- _What you need to do_:
From the listing below, retype exactly the line holding "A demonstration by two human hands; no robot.", the line holding "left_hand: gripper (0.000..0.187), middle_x", and the lines between them; skip everything else.

◆ ◆ ◆

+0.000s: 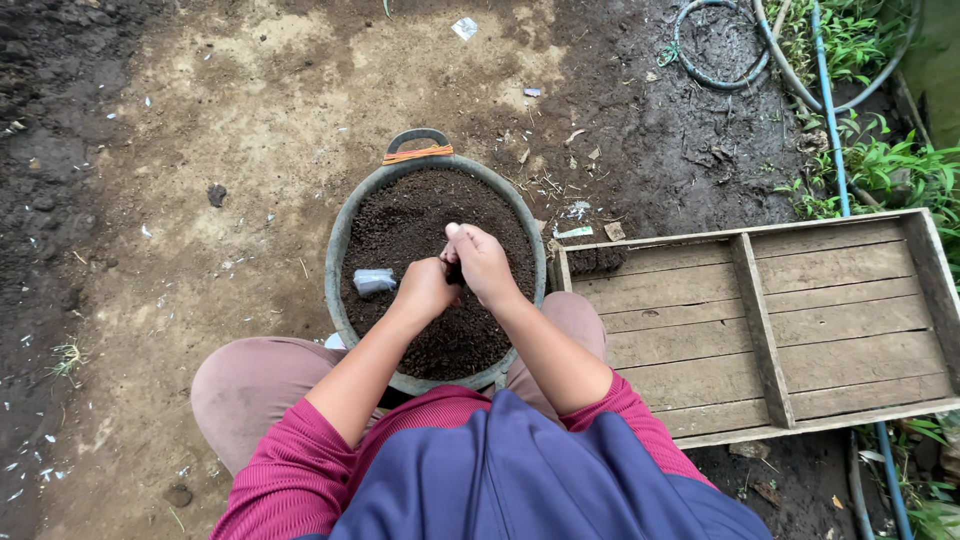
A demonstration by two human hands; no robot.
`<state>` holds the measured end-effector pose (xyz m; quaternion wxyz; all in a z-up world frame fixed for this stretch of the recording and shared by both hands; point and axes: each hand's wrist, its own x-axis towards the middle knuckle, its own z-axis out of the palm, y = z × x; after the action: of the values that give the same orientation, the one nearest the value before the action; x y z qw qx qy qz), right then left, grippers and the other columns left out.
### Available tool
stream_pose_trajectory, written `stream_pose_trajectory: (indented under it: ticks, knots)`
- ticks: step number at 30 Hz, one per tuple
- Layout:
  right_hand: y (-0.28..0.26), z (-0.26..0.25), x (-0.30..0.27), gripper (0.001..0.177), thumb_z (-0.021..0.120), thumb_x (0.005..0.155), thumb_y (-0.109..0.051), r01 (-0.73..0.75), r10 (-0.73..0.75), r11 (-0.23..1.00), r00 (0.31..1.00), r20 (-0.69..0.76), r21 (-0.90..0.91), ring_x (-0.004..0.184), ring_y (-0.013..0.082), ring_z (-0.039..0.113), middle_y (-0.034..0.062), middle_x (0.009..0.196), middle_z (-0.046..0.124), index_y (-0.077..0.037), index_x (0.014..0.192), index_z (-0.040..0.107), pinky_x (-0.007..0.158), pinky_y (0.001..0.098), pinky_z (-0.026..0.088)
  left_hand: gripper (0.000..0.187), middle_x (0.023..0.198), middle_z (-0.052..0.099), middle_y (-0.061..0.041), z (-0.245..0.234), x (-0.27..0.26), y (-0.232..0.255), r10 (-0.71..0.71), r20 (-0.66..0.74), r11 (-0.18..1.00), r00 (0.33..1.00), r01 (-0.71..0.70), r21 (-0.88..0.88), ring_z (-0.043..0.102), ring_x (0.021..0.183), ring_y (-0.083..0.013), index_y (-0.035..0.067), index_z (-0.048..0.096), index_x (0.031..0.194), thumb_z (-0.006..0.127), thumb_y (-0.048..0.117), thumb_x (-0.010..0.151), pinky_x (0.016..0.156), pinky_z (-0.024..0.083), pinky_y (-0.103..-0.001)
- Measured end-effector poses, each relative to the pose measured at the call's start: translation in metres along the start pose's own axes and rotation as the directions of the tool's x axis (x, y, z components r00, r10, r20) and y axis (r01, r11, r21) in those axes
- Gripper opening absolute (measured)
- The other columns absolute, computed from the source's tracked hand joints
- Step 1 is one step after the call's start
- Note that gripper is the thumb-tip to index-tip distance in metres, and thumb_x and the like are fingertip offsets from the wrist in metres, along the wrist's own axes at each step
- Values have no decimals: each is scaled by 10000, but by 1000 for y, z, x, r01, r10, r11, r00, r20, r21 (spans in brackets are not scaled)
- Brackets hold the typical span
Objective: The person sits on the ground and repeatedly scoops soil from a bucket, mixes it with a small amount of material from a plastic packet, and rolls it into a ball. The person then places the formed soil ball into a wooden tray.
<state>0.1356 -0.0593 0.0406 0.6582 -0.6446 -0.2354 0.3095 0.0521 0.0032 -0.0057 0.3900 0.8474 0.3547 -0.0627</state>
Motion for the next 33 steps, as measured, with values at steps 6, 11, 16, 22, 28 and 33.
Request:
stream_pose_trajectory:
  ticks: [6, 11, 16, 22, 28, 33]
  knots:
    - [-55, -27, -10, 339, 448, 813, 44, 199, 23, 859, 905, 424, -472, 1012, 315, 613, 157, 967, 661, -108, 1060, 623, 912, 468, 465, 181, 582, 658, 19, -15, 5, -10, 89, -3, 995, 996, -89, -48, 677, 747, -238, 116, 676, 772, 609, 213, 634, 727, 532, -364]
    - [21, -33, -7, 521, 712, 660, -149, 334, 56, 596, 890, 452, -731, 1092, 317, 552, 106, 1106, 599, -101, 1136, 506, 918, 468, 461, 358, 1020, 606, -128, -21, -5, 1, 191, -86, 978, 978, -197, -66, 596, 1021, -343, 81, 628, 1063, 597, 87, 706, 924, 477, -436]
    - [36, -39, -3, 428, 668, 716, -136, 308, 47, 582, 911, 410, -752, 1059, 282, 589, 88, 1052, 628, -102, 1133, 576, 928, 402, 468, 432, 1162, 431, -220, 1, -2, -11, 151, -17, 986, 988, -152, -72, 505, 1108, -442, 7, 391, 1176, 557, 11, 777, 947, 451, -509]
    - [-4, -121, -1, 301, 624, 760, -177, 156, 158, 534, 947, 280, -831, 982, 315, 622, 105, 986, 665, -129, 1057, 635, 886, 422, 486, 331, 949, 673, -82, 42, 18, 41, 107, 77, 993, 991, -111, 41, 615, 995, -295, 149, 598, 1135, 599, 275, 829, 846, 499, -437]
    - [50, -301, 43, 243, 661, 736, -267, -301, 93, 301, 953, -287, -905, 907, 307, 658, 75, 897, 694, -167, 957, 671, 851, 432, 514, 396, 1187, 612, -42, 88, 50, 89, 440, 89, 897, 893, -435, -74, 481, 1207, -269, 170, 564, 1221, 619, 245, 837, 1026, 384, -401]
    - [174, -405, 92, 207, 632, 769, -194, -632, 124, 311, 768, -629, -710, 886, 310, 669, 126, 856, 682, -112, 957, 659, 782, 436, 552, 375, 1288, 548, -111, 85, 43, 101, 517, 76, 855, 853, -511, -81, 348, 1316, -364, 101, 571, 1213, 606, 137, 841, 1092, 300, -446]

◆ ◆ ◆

- _Answer to the exercise_:
A demonstration by two human hands; no robot.
`<state>` holds the measured end-effector pose (xyz m; quaternion wxyz; all in a z-up world frame fixed for this stretch of the recording and shared by both hands; point and axes: each hand's wrist, its own x-axis towards the middle knuckle, its own z-axis out of the palm, y = z × x; after the action: of the values that give the same orientation, the one nearest the value before the action; x y z qw qx qy qz), right then left, grippers and the other columns left out.
### Available tool
stream_pose_trajectory, written `stream_pose_trajectory: (indented under it: ticks, knots)`
- ticks: step number at 30 Hz, one per tuple
- Layout:
  right_hand: y (-0.28..0.26), z (-0.26..0.25), x (-0.30..0.27), gripper (0.001..0.177), thumb_z (-0.021..0.120), thumb_x (0.005..0.155), thumb_y (-0.109..0.051), r01 (-0.73..0.75), r10 (-0.73..0.75), r11 (-0.23..1.00), r00 (0.31..1.00), r20 (-0.69..0.76), r21 (-0.90..0.91), ring_x (-0.004..0.184), ring_y (-0.013..0.082), ring_z (-0.039..0.113), middle_y (-0.034..0.062), middle_x (0.009..0.196), middle_z (-0.046..0.124), index_y (-0.077..0.037), index_x (0.014..0.192), index_z (-0.040..0.107), pinky_x (-0.007..0.158), pinky_y (0.001..0.098), pinky_z (-0.026..0.088)
  left_hand: gripper (0.000..0.187), middle_x (0.023..0.198), middle_z (-0.052..0.099), middle_y (-0.061..0.041), z (-0.245..0.234), x (-0.27..0.26), y (-0.232..0.255), r10 (-0.71..0.71), r20 (-0.66..0.74), r11 (-0.18..1.00), r00 (0.33..1.00), r01 (-0.71..0.70), r21 (-0.88..0.88), ring_z (-0.043..0.102), ring_x (0.021..0.183), ring_y (-0.083..0.013), index_y (-0.035..0.067), index_z (-0.048..0.096), index_x (0.031..0.194), thumb_z (-0.006..0.127), thumb_y (-0.048..0.117), thumb_x (-0.010..0.151), pinky_x (0.016..0.156), pinky_z (-0.024..0.083), pinky_y (-0.103..-0.001)

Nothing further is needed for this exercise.